In the era when fields were grass and players rode the streetcar to work, he won eight batting titles -- still unmatched in the National League -- and led in RBIs five times, stolen bases five times, doubles eight times, and triples three times.

When his career was over, after nearly 2,800 games and 10,450 at-bats, he had 3,430 hits, a record which stood until Donora's Stan Musial broke it in 1962, and a .328 lifetime average. His 651 doubles, 252 triples, and 722 stolen bases simply shine.

To this day, Wagner remains in the top 10 in 11 Pirate categories.

Born in 1874 in Carnegie, Wagner followed his family into the mines. Yet the Wagner boys were ballplayers, too, and soon young Hans was a minor-leaguer in Ohio. By '97, Wagner was in the majors, for the Louisville Colonels.

In 1900, when the National League slimmed down from 12 to eight teams, Wagner came to Pittsburgh with owner Barney Dreyfuss and 13 other Colonels.

The merger proved the right tonic for the flaccid Pirates.
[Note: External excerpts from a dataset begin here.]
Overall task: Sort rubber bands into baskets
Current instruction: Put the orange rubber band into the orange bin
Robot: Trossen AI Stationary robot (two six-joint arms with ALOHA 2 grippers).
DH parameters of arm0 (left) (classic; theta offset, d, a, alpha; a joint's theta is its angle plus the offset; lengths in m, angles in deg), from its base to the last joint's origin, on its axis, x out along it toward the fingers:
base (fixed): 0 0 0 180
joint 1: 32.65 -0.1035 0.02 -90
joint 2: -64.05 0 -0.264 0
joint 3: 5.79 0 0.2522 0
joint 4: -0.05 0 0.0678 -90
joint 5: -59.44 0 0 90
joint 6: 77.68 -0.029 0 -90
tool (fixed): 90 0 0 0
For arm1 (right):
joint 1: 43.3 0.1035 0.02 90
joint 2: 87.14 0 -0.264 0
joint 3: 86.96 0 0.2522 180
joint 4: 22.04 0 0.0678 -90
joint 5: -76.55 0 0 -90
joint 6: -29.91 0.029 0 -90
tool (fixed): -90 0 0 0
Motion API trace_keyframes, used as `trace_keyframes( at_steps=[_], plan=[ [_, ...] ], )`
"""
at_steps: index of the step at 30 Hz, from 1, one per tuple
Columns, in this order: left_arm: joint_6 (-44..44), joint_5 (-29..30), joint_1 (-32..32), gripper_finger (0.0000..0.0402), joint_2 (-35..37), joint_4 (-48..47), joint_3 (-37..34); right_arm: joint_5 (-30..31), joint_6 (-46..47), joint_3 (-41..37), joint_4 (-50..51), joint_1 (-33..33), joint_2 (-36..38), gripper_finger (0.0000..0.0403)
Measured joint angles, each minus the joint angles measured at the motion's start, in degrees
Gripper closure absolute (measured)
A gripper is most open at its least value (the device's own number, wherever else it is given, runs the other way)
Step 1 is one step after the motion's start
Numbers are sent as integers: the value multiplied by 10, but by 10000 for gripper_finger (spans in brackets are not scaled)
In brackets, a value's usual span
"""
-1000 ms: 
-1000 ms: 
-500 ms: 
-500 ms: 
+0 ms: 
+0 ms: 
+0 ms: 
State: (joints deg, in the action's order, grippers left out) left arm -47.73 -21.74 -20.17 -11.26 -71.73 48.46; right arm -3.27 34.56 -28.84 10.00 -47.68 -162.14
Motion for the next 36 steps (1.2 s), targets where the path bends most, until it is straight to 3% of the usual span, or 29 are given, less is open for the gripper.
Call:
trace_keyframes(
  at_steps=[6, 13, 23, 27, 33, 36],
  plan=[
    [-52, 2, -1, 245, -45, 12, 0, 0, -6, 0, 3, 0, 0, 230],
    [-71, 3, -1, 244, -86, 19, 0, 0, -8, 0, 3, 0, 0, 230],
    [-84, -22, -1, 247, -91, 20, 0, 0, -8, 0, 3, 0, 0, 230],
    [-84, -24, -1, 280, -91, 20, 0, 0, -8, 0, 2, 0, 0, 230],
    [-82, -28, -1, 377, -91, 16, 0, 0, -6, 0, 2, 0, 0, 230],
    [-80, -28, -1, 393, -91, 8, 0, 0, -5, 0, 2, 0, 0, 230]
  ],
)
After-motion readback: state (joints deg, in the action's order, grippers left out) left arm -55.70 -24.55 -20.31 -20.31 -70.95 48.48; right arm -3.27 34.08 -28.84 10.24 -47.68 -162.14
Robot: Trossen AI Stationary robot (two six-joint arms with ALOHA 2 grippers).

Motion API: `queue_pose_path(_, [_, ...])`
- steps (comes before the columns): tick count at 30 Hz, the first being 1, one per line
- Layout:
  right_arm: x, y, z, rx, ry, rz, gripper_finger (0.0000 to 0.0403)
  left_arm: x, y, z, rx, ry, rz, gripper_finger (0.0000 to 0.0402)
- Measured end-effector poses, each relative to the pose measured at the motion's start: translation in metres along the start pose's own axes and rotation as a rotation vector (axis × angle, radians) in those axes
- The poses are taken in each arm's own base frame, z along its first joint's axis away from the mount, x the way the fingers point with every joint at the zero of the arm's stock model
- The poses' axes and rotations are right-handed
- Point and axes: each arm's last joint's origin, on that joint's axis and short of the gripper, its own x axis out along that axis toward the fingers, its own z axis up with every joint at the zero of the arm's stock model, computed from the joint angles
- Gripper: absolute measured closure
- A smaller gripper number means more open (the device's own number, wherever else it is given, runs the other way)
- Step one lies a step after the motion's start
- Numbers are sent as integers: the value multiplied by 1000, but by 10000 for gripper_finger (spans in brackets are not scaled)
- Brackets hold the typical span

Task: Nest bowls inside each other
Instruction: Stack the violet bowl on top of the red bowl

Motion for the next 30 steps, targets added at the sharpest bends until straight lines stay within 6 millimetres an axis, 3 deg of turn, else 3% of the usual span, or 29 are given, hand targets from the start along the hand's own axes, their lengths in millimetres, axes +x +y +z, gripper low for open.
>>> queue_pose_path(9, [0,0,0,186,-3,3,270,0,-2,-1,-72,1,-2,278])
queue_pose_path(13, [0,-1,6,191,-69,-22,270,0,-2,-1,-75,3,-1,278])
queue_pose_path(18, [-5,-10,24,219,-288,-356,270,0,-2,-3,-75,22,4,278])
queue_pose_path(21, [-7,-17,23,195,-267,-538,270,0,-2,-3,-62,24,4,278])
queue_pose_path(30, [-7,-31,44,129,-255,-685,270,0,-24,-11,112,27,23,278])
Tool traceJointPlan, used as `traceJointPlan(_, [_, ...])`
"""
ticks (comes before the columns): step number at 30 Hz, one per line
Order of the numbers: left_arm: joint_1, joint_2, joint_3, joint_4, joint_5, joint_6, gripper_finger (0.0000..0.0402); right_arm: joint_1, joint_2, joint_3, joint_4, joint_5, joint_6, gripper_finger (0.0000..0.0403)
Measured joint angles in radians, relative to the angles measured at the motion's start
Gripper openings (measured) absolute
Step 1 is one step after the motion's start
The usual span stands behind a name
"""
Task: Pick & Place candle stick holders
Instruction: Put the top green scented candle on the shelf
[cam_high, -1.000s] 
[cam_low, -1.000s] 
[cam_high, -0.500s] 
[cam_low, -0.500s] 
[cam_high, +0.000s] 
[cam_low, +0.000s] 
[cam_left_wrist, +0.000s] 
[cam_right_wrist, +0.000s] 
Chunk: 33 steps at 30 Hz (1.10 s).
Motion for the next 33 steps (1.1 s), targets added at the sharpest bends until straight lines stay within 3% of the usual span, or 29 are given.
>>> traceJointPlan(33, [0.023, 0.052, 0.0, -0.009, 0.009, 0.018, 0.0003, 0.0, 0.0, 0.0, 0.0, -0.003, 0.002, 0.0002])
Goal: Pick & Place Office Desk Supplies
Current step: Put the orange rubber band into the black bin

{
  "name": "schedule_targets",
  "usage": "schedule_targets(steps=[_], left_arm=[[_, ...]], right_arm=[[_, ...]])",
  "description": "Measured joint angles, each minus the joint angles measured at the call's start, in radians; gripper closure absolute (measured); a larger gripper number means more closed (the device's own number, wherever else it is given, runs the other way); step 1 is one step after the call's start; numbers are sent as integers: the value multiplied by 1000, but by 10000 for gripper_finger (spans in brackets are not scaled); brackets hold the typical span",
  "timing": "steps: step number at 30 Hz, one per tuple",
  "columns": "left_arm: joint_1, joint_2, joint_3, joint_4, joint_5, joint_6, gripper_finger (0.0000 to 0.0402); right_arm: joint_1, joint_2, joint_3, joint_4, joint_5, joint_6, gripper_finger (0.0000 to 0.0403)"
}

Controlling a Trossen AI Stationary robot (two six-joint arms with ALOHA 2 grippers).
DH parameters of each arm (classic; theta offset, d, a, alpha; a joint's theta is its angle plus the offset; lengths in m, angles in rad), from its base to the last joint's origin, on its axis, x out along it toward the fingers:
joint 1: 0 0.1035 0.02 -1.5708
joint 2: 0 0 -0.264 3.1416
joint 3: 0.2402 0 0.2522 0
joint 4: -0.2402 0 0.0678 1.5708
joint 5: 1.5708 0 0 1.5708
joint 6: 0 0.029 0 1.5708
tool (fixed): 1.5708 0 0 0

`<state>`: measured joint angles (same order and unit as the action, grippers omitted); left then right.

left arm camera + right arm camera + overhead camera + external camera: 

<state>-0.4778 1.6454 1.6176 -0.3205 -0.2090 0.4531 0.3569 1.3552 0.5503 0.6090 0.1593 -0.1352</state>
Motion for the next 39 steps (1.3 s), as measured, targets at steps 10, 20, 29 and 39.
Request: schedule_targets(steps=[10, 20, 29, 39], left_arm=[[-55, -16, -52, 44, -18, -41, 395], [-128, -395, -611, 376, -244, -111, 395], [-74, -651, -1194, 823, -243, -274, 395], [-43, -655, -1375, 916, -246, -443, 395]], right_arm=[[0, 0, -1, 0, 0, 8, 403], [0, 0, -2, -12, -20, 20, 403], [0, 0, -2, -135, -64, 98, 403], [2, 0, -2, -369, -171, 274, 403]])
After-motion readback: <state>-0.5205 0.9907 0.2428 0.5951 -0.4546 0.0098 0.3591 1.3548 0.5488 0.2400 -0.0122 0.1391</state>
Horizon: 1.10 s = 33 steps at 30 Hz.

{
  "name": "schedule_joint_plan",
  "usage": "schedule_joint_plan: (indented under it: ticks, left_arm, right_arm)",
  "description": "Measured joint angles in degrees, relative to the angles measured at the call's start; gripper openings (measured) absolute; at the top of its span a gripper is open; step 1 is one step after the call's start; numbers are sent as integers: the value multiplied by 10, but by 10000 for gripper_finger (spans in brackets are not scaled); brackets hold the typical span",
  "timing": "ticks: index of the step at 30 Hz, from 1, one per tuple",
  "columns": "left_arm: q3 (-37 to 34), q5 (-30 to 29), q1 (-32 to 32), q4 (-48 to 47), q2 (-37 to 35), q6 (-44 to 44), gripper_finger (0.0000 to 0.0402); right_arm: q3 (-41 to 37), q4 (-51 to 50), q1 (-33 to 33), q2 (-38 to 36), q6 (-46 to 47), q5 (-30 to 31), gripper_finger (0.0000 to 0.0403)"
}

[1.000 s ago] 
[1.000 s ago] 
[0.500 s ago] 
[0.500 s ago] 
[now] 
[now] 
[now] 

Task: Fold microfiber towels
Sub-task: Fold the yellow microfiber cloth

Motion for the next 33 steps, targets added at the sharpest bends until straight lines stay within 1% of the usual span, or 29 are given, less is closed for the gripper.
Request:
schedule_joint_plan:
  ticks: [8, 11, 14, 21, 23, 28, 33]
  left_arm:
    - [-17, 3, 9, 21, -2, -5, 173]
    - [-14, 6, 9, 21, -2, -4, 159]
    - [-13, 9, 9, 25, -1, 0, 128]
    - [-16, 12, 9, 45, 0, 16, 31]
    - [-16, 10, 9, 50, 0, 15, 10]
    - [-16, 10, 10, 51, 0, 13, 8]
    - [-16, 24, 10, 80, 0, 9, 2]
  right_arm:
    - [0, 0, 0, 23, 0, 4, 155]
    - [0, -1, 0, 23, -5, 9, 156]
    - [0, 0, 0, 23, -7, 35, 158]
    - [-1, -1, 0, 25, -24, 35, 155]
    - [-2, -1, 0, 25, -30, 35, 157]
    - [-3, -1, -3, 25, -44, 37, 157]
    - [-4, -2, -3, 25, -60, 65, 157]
The Bucs, who had finished seventh in '99, won four National League pennants, played in the first World Series, and won another.

In '00, Wagner hit .381 as the Bucs steamed into second place. In '01, Wagner hitting .351 and stealing 48 bases, the Pirates took their first-ever flag; the next year, '02, the club won 103 games, Wagner leading the league in virtually every category.

How to pitch to the fierce line-drive hitter?

"Just throw the ball," growled John McGraw, legendary Giants' skipper, "and duck!"

Although the Dutchman couldn't win baseball's first World Series in '03 (he hit but .222), his bat, feet, and fielding -- and new Forbes Field -- helped the club secure 110 wins in '09 -- and their first world title, against Ty Cobb's Tigers. Wagner hit .333 and stole six bases in that series, setting a record that stood until 1967.

In 1911, Wagner won his last batting title, at age 37.

Retiring after the 1917 season, Wagner did what many of the ballplayers of his time did, hacked around in semi-pro ball, worked a political job, ran a sporting-goods store, and coached.

In 1933, nearly 60, Wagner returned to the Pirates for a 19-season stint as their all-time most beloved coach and goodwill ambassador.

After his death in 1955 his number 33 was retired.

How good was Honus Wagner?

Good enough to be rated by many as one of the game's greatest players.

And good enough to stand guard at PNC Park in Pittsburgh a century after coming to the majors.